The UCLA Herb Alpert School of Music has received a $1.5 million gift from the Lowell Milken Family Foundation to establish the Lowell Milken Fund for American Jewish Music. The fund will enable the school to build on the work of the Milken Archive of Jewish Music, a collection of recordings, scores and historical materials that document the Jewish experience in America over the past 350 years.
The Milken Archive of Jewish Music was founded in 1990 by Lowell Milken with a vision to record, preserve and disseminate the music born of and inspired by Jewish life in America. It has grown to include more than 600 recordings by 200 composers, complemented by more than 800 hours of oral history recordings, videos, photographs and scholarship. Deemed “the most comprehensive documentation, ever, of music reflecting Jewish life and culture in America” by the Chicago Tribune, the Santa Monica-based archive has earned ASCAP and Grammy awards.
Now, as an academic partner to the archive, the Herb Alpert School of Music will use the fund to advance and advocate for the field of American Jewish music by contributing to research, scholarship and programs in the field at the undergraduate, graduate and faculty levels, while presenting concerts and symposia to engage and educate the community.
“Our goal is to advance cutting-edge research, artistic creativity and interdisciplinary collaboration,” Milken said. “The Milken Archive is a living project, and I believe the UCLA Herb Alpert School of Music is uniquely positioned to further both our mission and our impact on current and future generations.”
The newly appointed academic director of the fund is Mark Kligman, who holds the school’s Mickey Katz Endowed Chair in Jewish Music.
“There has never been a concerted effort to significantly research or study American Jewish music,” Kligman said. “With the establishment of this fund, Jewish music — and its history and development — will be given the attention it deserves as an integral part of the American music experience.”
The fund’s inaugural program, American Culture and the Jewish Experience in Music, will be held in November. The three-day conference, which will be co-presented with the UCLA Alan D. Leve Center for Jewish Studies, will focus on the long-term continuities that American flexibility and enterprise have made available to Jewish performers, composers, cantors, collectors and thinkers. It will feature performances of new compositions, panel discussions and lectures on heritage, innovation and interactivity.
“This gift substantially advances our commitment to the field of Jewish music,” said Judith Smith, dean of the music school. “Bringing together academic scholarship with performances and community events, the gift embraces and leverages the unique advantages of the school’s three departments: ethnomusicology, music and musicology.”

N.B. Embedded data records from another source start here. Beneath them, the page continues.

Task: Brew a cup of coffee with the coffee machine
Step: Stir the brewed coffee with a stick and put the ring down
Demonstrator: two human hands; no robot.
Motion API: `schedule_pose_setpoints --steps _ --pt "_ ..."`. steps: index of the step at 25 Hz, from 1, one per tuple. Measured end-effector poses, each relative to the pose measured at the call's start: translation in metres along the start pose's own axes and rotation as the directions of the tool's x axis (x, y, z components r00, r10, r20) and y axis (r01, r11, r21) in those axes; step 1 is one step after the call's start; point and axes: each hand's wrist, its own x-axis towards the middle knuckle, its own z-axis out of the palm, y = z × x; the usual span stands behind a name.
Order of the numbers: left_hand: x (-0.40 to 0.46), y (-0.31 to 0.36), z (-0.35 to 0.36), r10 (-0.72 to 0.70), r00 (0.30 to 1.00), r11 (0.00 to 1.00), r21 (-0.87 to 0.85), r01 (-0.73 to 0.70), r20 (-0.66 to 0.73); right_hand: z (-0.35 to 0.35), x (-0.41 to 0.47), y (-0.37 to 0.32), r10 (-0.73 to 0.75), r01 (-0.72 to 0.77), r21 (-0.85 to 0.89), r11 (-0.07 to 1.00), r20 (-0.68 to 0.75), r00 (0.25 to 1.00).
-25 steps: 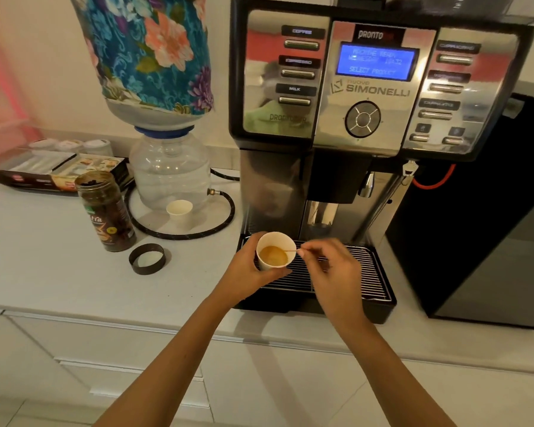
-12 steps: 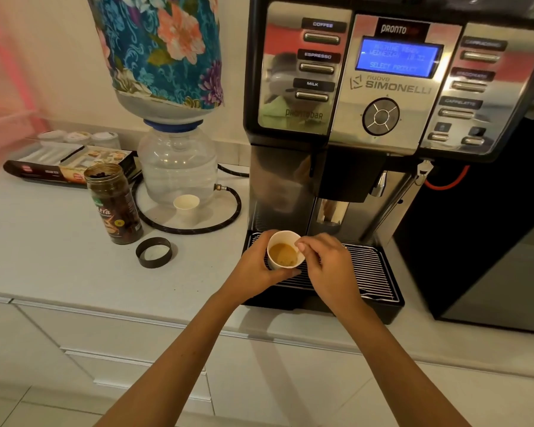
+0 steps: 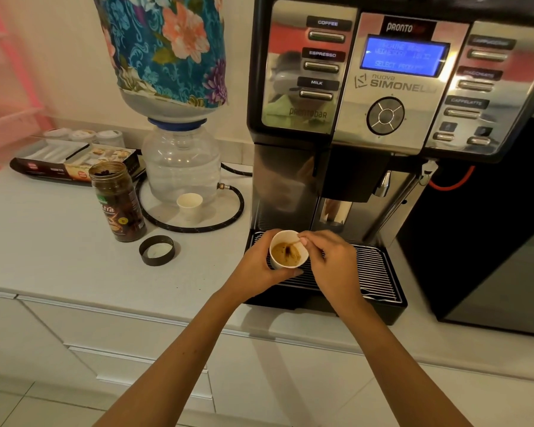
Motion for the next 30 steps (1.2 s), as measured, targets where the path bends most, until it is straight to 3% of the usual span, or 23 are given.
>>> schedule_pose_setpoints --steps 5,9,14,19,25,30 --pt "0.000 -0.001 0.000 0.014 1.000 1.000 -0.012 -0.014 -0.001 0.001 -0.001 0.001 -0.013 0.013 0.003 1.000 0.103 0.995" --pt "0.000 0.000 0.000 -0.001 1.000 1.000 0.002 0.001 -0.004 -0.001 0.002 0.004 -0.025 0.025 -0.041 0.999 0.007 1.000" --pt "0.000 0.001 0.000 -0.007 1.000 1.000 -0.007 0.007 -0.003 0.001 0.001 0.002 -0.019 0.019 -0.008 1.000 0.091 0.996" --pt "0.000 0.002 0.000 -0.021 1.000 1.000 0.009 0.021 -0.002 0.000 0.005 0.003 -0.003 0.003 0.007 1.000 0.012 1.000" --pt "0.000 0.003 0.000 -0.015 1.000 1.000 -0.006 0.015 0.000 -0.004 0.000 -0.002 -0.068 0.044 0.127 0.991 0.195 0.978" --pt "-0.001 0.003 0.000 -0.028 1.000 1.000 0.014 0.028 -0.007 -0.011 0.011 0.000 -0.088 0.108 -0.083 0.991 0.219 0.972"
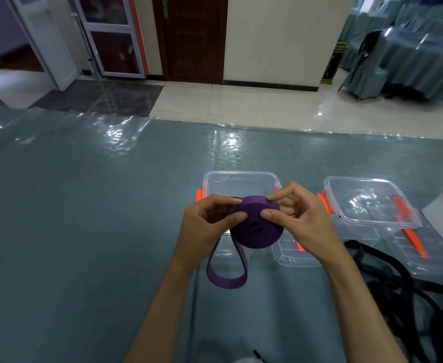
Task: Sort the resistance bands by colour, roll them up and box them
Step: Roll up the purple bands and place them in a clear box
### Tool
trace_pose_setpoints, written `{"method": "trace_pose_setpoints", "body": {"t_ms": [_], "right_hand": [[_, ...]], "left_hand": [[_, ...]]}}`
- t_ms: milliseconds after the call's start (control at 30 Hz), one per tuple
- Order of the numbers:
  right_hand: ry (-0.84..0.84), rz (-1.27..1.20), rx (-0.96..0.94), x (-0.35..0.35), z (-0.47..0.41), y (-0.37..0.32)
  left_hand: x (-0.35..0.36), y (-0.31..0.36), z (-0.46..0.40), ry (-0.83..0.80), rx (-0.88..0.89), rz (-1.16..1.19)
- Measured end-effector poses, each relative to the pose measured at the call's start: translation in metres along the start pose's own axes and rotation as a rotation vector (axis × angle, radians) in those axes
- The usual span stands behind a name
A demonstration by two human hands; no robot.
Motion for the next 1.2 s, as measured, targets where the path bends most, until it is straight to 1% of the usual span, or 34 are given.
{"method": "trace_pose_setpoints", "body": {"t_ms": [67,133,233,300,400,467,567,600,667,733,800,933,1033,1133,1200], "right_hand": [[0.024,-0.016,-0.02,0.0,0.0,0.001],[-0.004,0.003,-0.002,-0.002,0.001,0.002],[-0.075,0.024,0.06,-0.004,0.001,0.003],[-0.086,0.011,0.113,-0.005,0.001,0.002],[-0.115,-0.003,0.151,-0.007,0.001,0.001],[-0.191,0.009,0.205,-0.009,0.002,-0.001],[-0.344,0.104,0.281,-0.007,0.004,0.003],[-0.354,0.117,0.278,-0.006,0.005,0.005],[-0.298,0.1,0.248,-0.003,0.006,0.008],[-0.22,0.074,0.221,-0.004,0.007,0.01],[-0.181,0.065,0.207,-0.006,0.008,0.011],[-0.207,0.113,0.223,-0.005,0.009,0.012],[-0.224,0.126,0.228,-0.002,0.009,0.012],[-0.241,0.095,0.203,-0.002,0.011,0.013],[-0.227,0.058,0.185,-0.002,0.011,0.013]], "left_hand": [[-0.005,-0.002,-0.002,-0.071,-0.009,-0.01],[-0.01,-0.003,-0.002,-0.119,-0.036,-0.019],[-0.009,0.0,0.0,-0.086,-0.038,-0.02],[-0.007,0.003,0.001,-0.038,-0.029,-0.036],[-0.006,0.005,0.001,-0.017,-0.033,-0.013],[-0.006,0.003,0.0,-0.041,-0.028,-0.014],[-0.006,-0.003,0.0,-0.088,0.017,-0.059],[-0.007,-0.006,0.0,-0.094,0.029,-0.071],[-0.011,-0.01,0.002,-0.1,0.012,-0.083],[-0.018,-0.013,0.004,-0.102,-0.061,-0.084],[-0.023,-0.013,0.006,-0.094,-0.133,-0.061],[-0.022,-0.011,0.006,-0.099,-0.159,-0.011],[-0.016,-0.012,0.008,-0.116,-0.143,-0.032],[-0.013,-0.015,0.01,-0.136,-0.157,-0.046],[-0.015,-0.015,0.01,-0.187,-0.185,-0.068]]}}
Point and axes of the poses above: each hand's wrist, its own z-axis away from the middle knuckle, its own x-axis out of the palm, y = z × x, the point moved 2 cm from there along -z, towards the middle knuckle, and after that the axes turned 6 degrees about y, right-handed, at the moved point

Milken graduated from the UCLA School of Law in 1973 and is among UCLA’s most generous supporters. His many contributions to UCLA over the past quarter-century include a transformative $10 million gift in 2011 to the law school, which established the Lowell Milken Institute for Business Law and Policy. The largest single gift in the law school’s history, it enabled the school to surpass a $100 million fundraising goal well ahead of the original five-year schedule. The donation was followed by another $5 million gift in 2014.
In 2016, UCLA was honored again when Milken donated $1 million for the Lowell Milken Family Centennial Scholars Endowed Scholarship Fund, which provides substantive support to some of the campus’s nearly 700 student-athletes as they pursue their degrees. The gifts have been part of the $4.2 billion UCLA Centennial Campaign, which is scheduled to conclude in December 2019 during UCLA’s 100th anniversary year.